Kevin Crokesmith and his assistant, stood patiently in the reception area. The Crematorium people slid about with subdued faces in a monotony of black. “Well, Wendy are we early or are the girls late. She’ll be arriving soon.” His face was a slightly pinker version of the grey of his shirt and his too-wide black tie made him look like a lollypop. Wendy Boilings gave him a nod as she watched the Crokesmith girls tumble through the door, the taller one breathless the rounder one even more so. “The hearse is just coming.” Together the two daughters and their father traipsed after Wendy Boilings and the celebrant into the chapel. With its socially distanced chairs and a one way system taped tastefully to the floor it was a space of solace. They were the only people in the room. Outside the skies were dismal and sad but behind the floor to ceiling windows, all was light. The Crokesmith girls Fellander (Felly) and Muriel (Muriel only answers to Muriel) with heads bowed and expressions dutiful, followed their dad and Wendy to the front row. The celebrant took her place at the podium and set her face to a blend of sorrowful yearning and hopeful energy. The effect was barely undermined by her random glances outside, looking to see if the next one was coming in yet. She was slightly distracted by the front row disagreement about who sat where. Felly and Muriel Crokesmith wanted to sit next to their dad, but so did Wendy Boilings and an undignified squabble was underway, along the lines of “you never liked her anyway” and “she’s our mum, not yours.”
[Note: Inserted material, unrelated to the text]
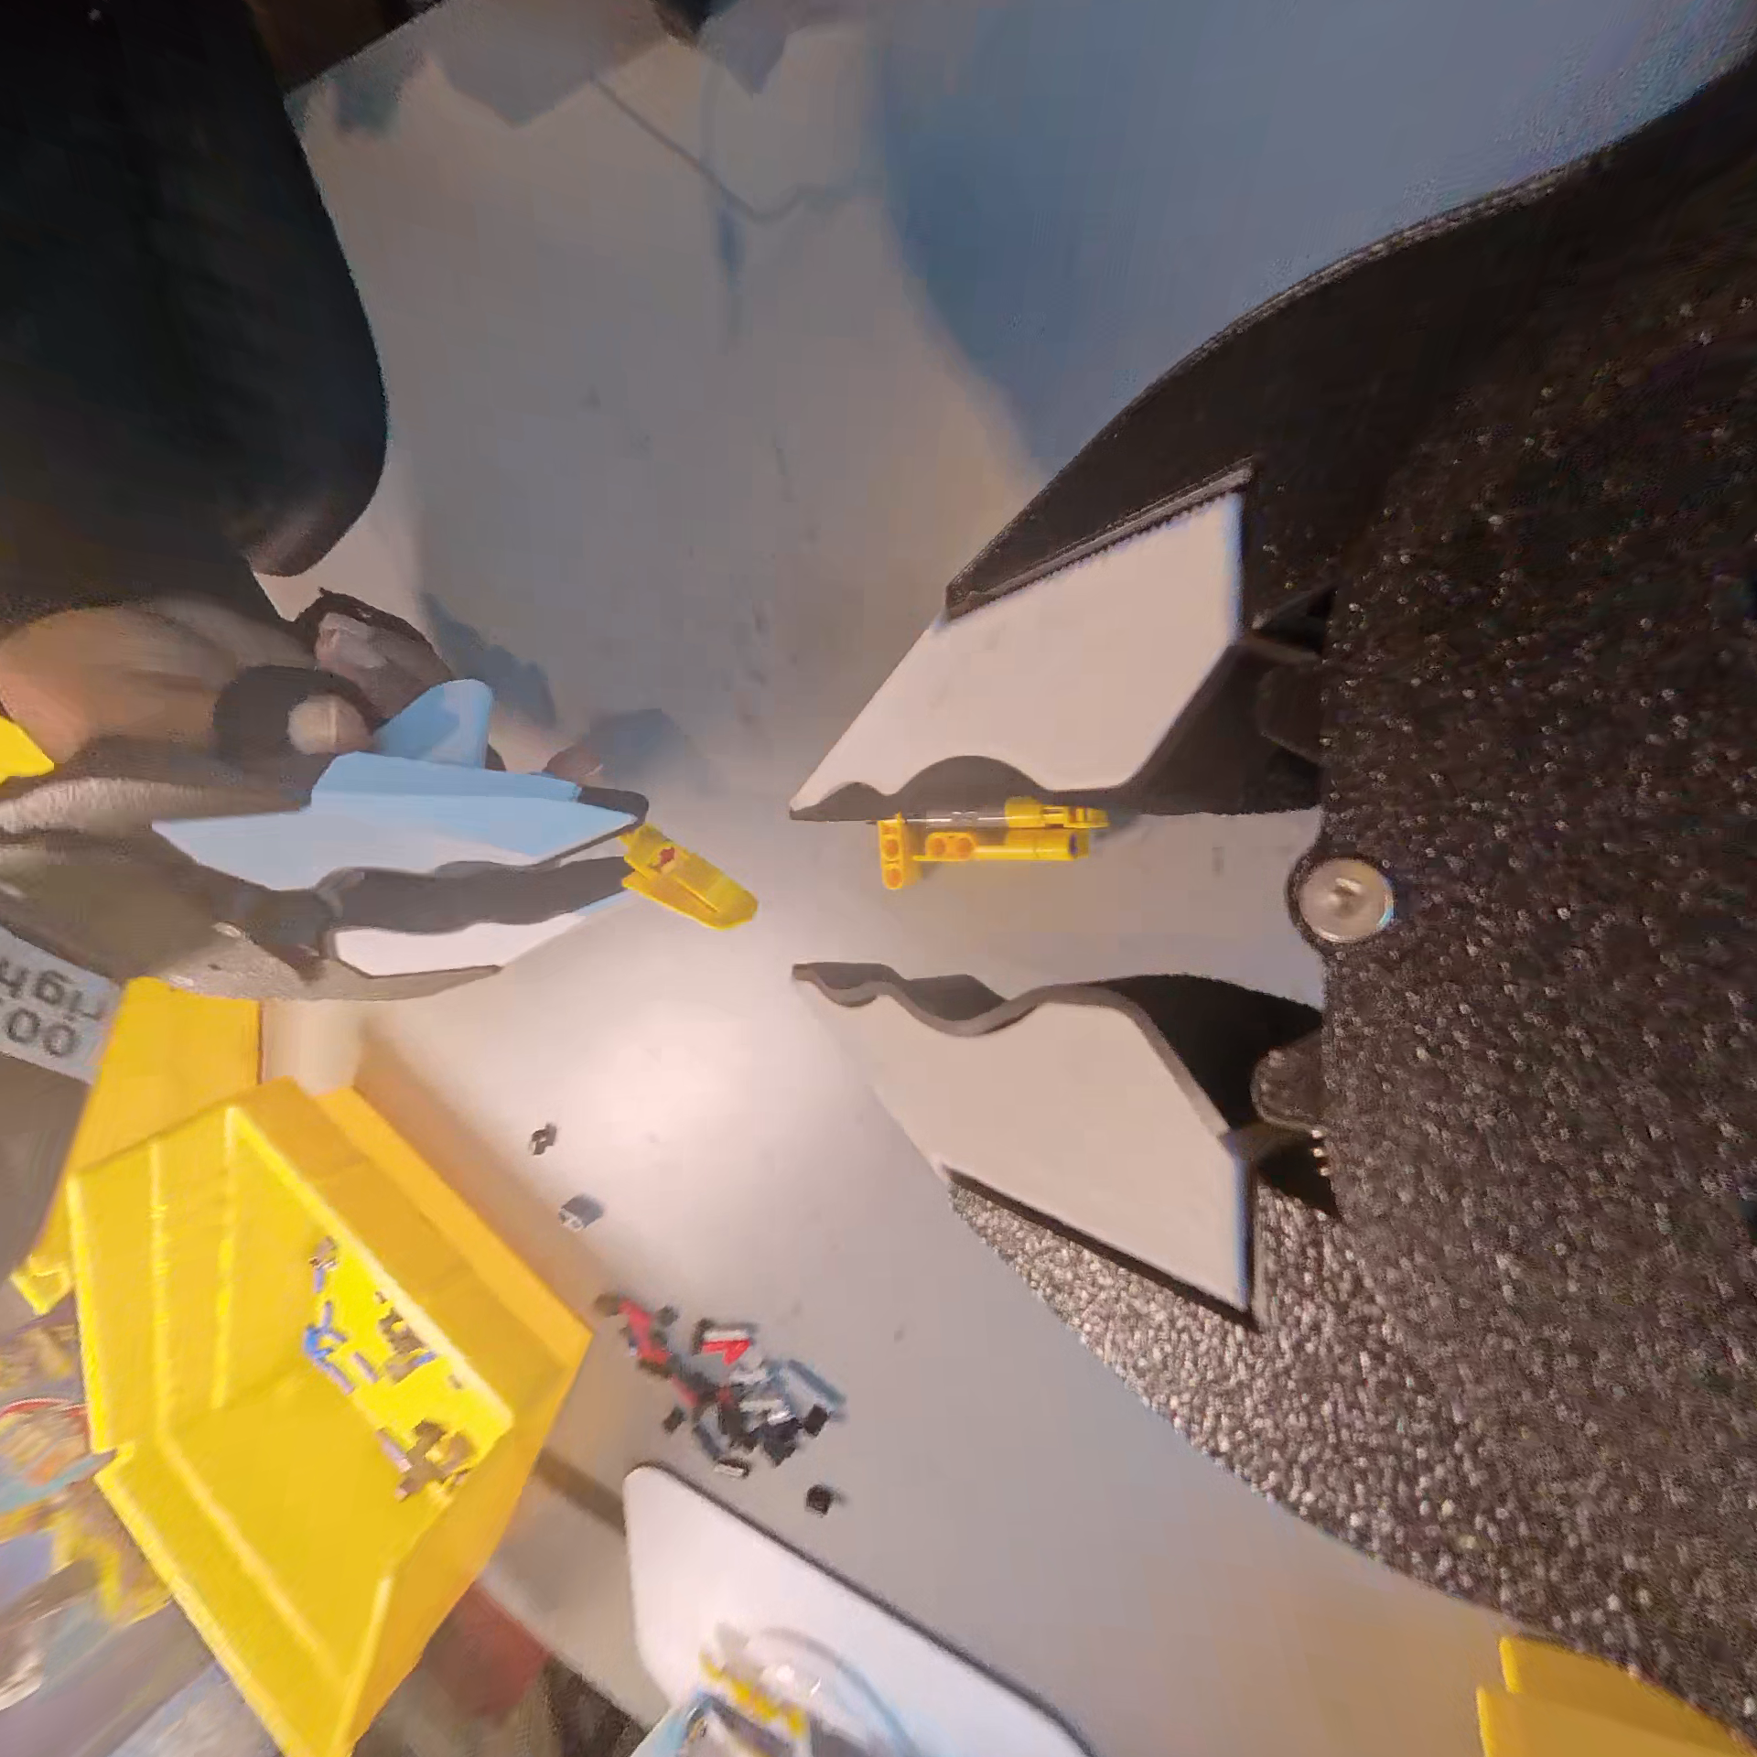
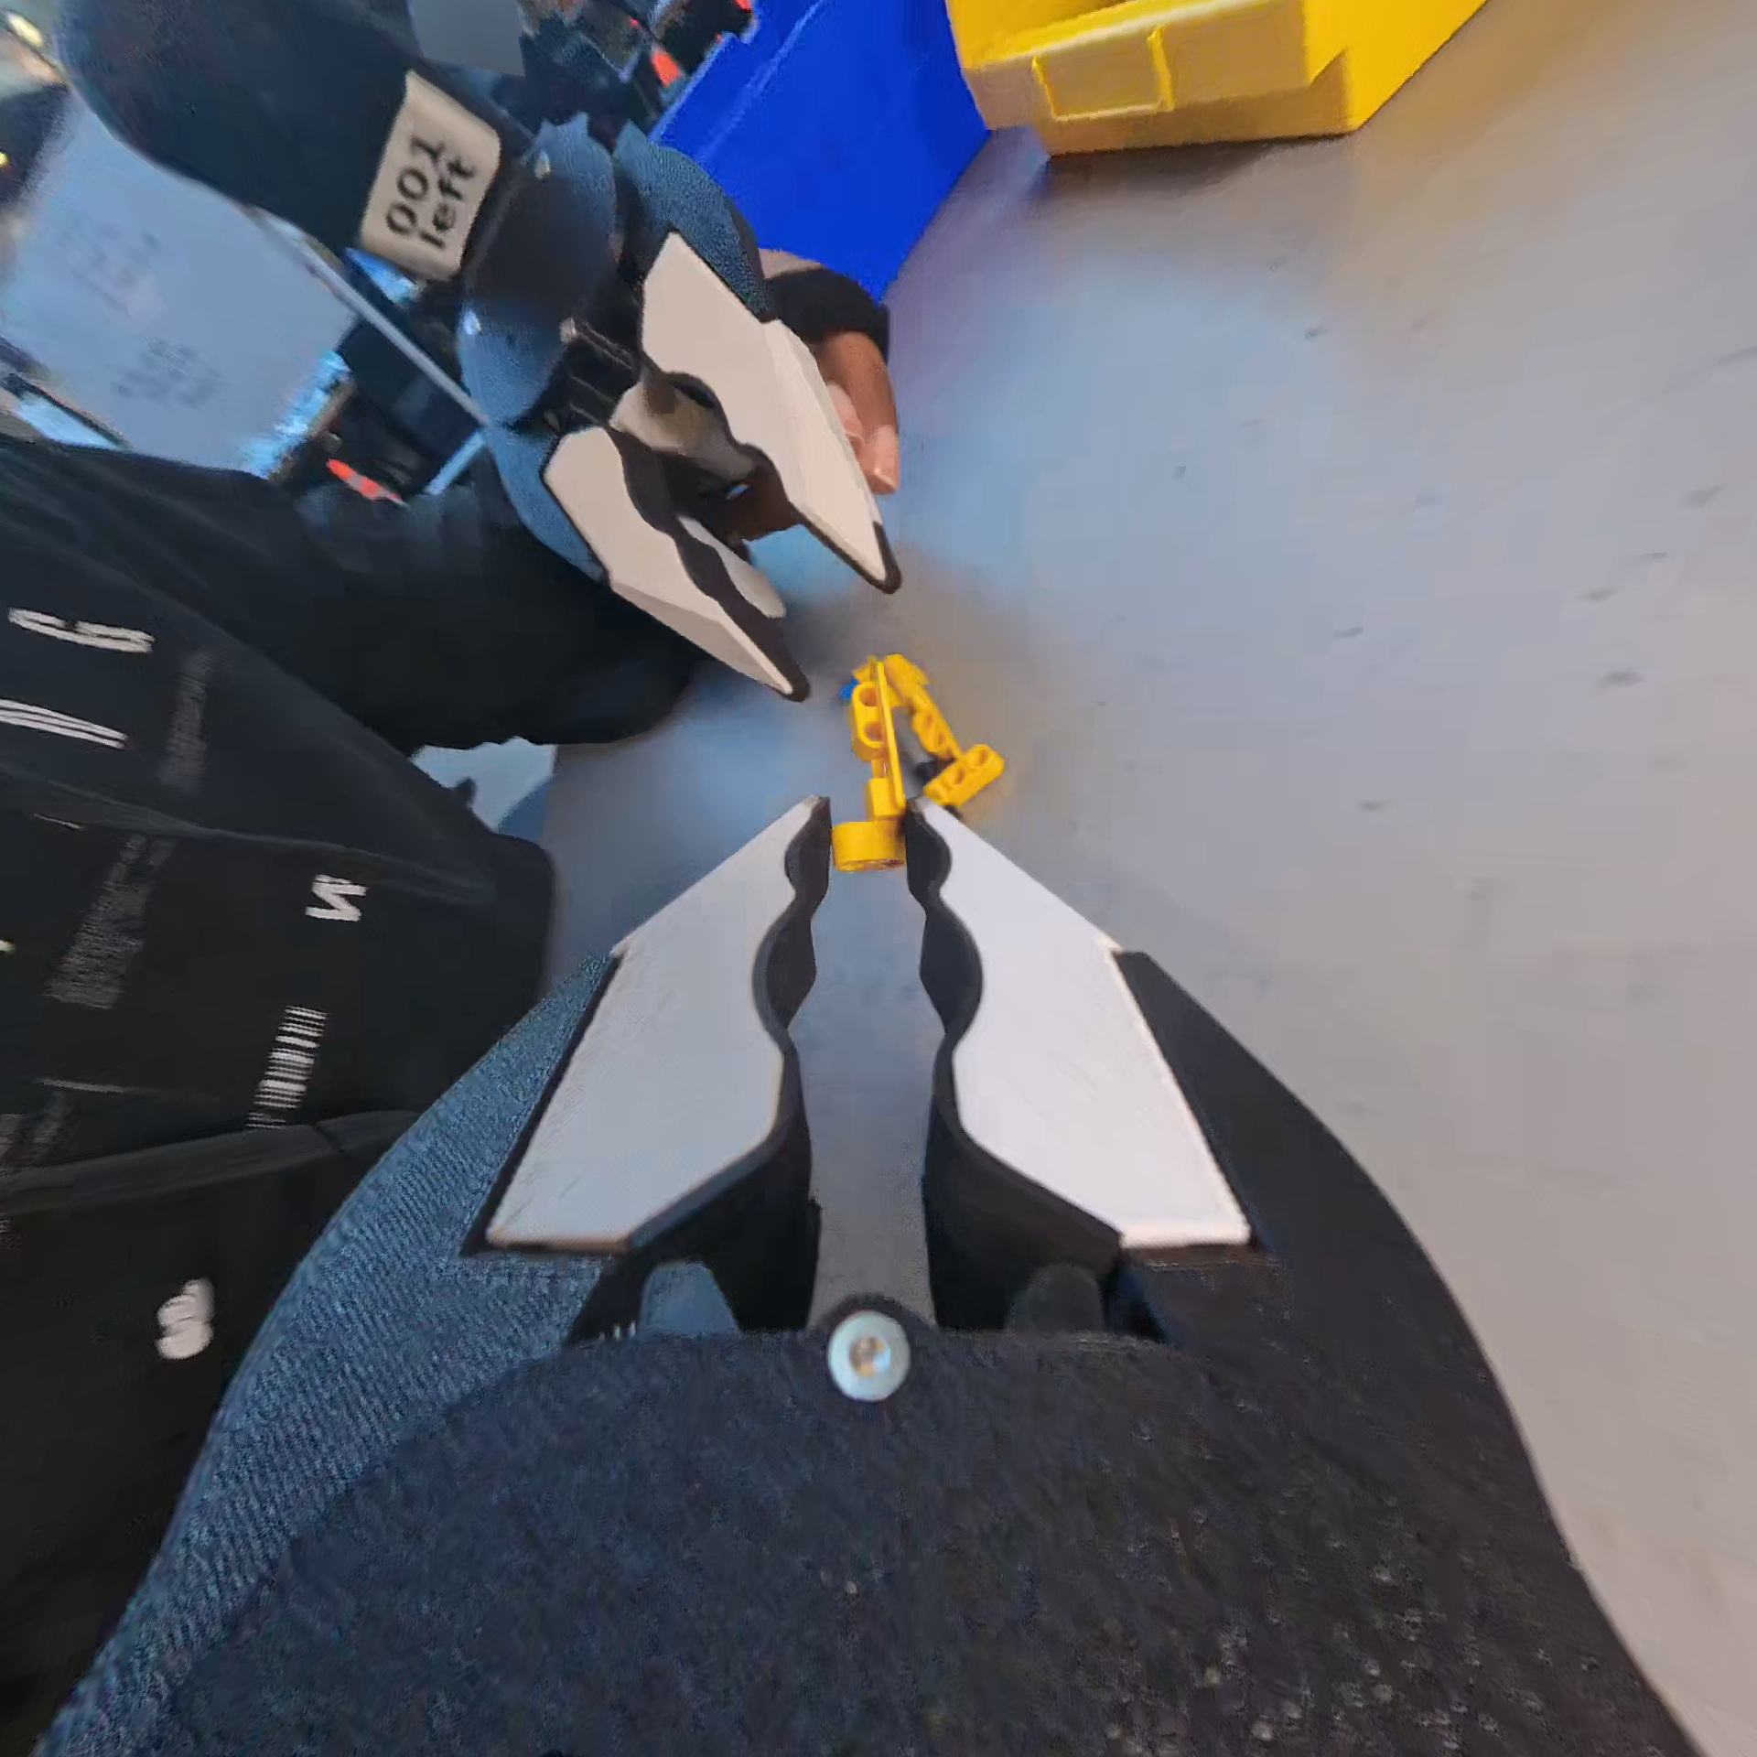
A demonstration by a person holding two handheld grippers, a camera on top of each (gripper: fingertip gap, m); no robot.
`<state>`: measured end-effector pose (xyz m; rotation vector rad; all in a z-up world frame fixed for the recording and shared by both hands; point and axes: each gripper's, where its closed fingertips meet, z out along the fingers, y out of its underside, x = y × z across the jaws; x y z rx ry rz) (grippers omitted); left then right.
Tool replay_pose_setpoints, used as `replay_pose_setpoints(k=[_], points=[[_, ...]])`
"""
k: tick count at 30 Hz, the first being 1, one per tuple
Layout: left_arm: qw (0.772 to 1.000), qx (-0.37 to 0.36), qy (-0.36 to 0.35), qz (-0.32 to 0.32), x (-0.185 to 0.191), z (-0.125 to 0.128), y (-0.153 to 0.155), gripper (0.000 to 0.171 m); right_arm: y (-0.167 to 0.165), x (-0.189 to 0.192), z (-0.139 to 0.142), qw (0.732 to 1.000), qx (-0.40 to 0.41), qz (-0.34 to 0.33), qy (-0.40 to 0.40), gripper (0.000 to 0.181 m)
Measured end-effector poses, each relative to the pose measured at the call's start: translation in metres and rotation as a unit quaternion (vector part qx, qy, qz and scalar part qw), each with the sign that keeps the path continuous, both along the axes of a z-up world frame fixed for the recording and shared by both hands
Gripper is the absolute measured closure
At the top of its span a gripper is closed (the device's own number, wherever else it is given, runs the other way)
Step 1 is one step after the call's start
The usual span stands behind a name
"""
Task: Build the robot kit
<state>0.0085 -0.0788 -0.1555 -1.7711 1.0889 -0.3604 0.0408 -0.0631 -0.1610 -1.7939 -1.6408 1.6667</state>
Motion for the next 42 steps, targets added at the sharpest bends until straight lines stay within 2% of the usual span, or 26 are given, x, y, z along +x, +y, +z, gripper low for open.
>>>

As they droned through All Things Bright & Beautiful, Wendy wept snorty wet tears and the girls pulled sad faces and fiddled with their hair (Felly) and fingernails (Muriel). It was true, they never did like their mum and the Covid-19 diagnosis had lead not to sorrow, but to hope that an odious individual would soon be carried off. It didn’t take long, and even the hospital staff felt guilty relief when their time with Mrs Crokesmith was done. Mr Crokesmith felt much the same way. Only Wendy was sad, sad for the loss of her best and only lifelong friend, sad that without Mrs Crokesmith’s protection she faced the prospect of losing her job, sad for the bills she would have to pay, once access to the business financials was over. BetFred would be particularly tricky.

These thoughts seeped through Wendy?Boiling’s small brain, fuelling her tears and sobs, making it impossible to hear the short reading. Something about a house, which was apt given that Crokesmith & Starr were estate agents. They’d left the choice to the celebrant, as no one had any idea what would be best. Felly had suggested something from Ann Rice on vampires or Dean Koontz on murder, but in the end they left it to the celebrant to decide.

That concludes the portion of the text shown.